→ **What to work on**
Would you transcribe the listing that follows, character for character, and omit its images?

→ **Recorded information**

#####

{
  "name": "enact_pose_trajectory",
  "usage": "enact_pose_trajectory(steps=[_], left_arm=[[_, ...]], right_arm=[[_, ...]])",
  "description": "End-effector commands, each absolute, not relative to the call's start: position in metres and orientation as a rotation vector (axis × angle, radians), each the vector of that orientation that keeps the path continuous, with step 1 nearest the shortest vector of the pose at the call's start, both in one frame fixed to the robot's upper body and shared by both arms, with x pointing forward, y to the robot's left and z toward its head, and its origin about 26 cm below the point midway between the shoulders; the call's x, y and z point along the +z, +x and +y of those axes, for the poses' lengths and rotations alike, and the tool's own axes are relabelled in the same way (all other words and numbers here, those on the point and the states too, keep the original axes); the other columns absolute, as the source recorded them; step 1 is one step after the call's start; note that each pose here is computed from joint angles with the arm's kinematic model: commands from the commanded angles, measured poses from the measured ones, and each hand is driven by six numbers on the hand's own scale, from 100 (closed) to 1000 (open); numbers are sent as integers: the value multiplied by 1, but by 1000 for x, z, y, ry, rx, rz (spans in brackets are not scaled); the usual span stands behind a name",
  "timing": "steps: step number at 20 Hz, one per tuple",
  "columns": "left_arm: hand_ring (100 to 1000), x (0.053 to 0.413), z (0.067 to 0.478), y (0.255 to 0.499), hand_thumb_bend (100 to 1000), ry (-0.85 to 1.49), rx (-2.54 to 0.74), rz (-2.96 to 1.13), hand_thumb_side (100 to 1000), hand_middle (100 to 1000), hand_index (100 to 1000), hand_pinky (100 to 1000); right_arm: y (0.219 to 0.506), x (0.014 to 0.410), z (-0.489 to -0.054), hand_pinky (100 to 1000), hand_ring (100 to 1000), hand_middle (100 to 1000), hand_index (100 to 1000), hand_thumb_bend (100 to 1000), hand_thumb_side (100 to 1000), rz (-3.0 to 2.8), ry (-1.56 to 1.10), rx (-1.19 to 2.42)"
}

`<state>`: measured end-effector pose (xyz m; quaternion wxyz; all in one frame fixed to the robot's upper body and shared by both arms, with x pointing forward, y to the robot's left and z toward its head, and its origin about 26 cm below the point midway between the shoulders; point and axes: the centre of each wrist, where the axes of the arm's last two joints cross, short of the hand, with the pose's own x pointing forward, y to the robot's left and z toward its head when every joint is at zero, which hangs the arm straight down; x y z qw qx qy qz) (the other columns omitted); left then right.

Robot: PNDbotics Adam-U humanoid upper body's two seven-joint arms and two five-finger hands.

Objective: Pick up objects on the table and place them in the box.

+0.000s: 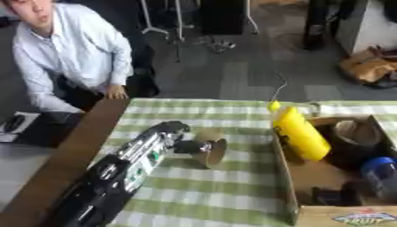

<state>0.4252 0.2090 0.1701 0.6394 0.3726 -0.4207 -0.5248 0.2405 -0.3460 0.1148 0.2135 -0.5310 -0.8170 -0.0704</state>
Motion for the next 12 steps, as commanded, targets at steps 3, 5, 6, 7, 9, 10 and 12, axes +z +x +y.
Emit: enact_pose_trajectory(steps=[3,5,6,7,9,10,12], left_arm=[[1000,184,209,429,730,835,-1179,-958,1000,1000,1000,1000],[1000,184,208,430,736,832,-1181,-953,1000,1000,1000,1000],[1000,183,207,431,736,830,-1183,-948,1000,1000,1000,1000],[1000,182,206,432,738,828,-1186,-945,1000,1000,1000,1000],[1000,181,205,433,753,826,-1193,-939,1000,1000,1000,1000],[1000,180,205,434,753,830,-1197,-931,1000,1000,1000,1000],[1000,178,205,436,764,847,-1198,-914,1000,1000,1000,1000]], right_arm=[[242,120,-344,918,1000,931,881,119,1000,-2292,-1462,-198],[242,120,-344,919,1000,931,881,119,1000,-2293,-1459,-199],[242,120,-344,919,1000,931,881,119,1000,-2293,-1458,-200],[242,120,-344,918,1000,931,881,120,1000,-2294,-1456,-202],[243,120,-343,919,1000,931,881,115,1000,-2295,-1453,-206],[243,120,-343,919,1000,931,881,115,1000,-2296,-1451,-208],[243,121,-342,919,1000,931,880,114,1000,-2299,-1448,-207]])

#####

→ **Solved problem**
{
  "name": "enact_pose_trajectory",
  "usage": "enact_pose_trajectory(steps=[_], left_arm=[[_, ...]], right_arm=[[_, ...]])",
  "description": "End-effector commands, each absolute, not relative to the call's start: position in metres and orientation as a rotation vector (axis × angle, radians), each the vector of that orientation that keeps the path continuous, with step 1 nearest the shortest vector of the pose at the call's start, both in one frame fixed to the robot's upper body and shared by both arms, with x pointing forward, y to the robot's left and z toward its head, and its origin about 26 cm below the point midway between the shoulders; the call's x, y and z point along the +z, +x and +y of those axes, for the poses' lengths and rotations alike, and the tool's own axes are relabelled in the same way (all other words and numbers here, those on the point and the states too, keep the original axes); the other columns absolute, as the source recorded them; step 1 is one step after the call's start; note that each pose here is computed from joint angles with the arm's kinematic model: commands from the commanded angles, measured poses from the measured ones, and each hand is driven by six numbers on the hand's own scale, from 100 (closed) to 1000 (open); numbers are sent as integers: the value multiplied by 1, but by 1000 for x, z, y, ry, rx, rz (spans in brackets are not scaled); the usual span stands behind a name",
  "timing": "steps: step number at 20 Hz, one per tuple",
  "columns": "left_arm: hand_ring (100 to 1000), x (0.053 to 0.413), z (0.067 to 0.478), y (0.255 to 0.499), hand_thumb_bend (100 to 1000), ry (-0.85 to 1.49), rx (-2.54 to 0.74), rz (-2.96 to 1.13), hand_thumb_side (100 to 1000), hand_middle (100 to 1000), hand_index (100 to 1000), hand_pinky (100 to 1000); right_arm: y (0.219 to 0.506), x (0.014 to 0.410), z (-0.489 to -0.054), hand_pinky (100 to 1000), hand_ring (100 to 1000), hand_middle (100 to 1000), hand_index (100 to 1000), hand_thumb_bend (100 to 1000), hand_thumb_side (100 to 1000), rz (-3.0 to 2.8), ry (-1.56 to 1.10), rx (-1.19 to 2.42)"
}

`<state>`: measured end-effector pose (xyz m; quaternion wxyz; all in one frame fixed to the robot's upper body and shared by both arms, with x pointing forward, y to the robot's left and z toward its head, and its origin about 26 cm below the point midway between the shoulders; point and axes: the centre of each wrist, where the axes of the arm's last two joints cross, short of the hand, with the pose's own x pointing forward, y to the robot's left and z toward its head when every joint is at zero, which hangs the arm straight down; x y z qw qx qy qz) (the other columns omitted); left then right.

Robot: PNDbotics Adam-U humanoid upper body's two seven-joint arms and two five-finger hands.

Objective: Pick up objects on the table and place them in the box.

+0.000s: 

<state>0.4252 0.2090 0.1701 0.6394 0.3726 -0.4207 -0.5248 0.2405 -0.3460 0.1148 0.2135 -0.5310 -0.8170 -0.0704</state>
Motion for the next 12 steps, as commanded, targets at steps 3, 5, 6, 7, 9, 10 and 12, axes +z +x +y.
Emit: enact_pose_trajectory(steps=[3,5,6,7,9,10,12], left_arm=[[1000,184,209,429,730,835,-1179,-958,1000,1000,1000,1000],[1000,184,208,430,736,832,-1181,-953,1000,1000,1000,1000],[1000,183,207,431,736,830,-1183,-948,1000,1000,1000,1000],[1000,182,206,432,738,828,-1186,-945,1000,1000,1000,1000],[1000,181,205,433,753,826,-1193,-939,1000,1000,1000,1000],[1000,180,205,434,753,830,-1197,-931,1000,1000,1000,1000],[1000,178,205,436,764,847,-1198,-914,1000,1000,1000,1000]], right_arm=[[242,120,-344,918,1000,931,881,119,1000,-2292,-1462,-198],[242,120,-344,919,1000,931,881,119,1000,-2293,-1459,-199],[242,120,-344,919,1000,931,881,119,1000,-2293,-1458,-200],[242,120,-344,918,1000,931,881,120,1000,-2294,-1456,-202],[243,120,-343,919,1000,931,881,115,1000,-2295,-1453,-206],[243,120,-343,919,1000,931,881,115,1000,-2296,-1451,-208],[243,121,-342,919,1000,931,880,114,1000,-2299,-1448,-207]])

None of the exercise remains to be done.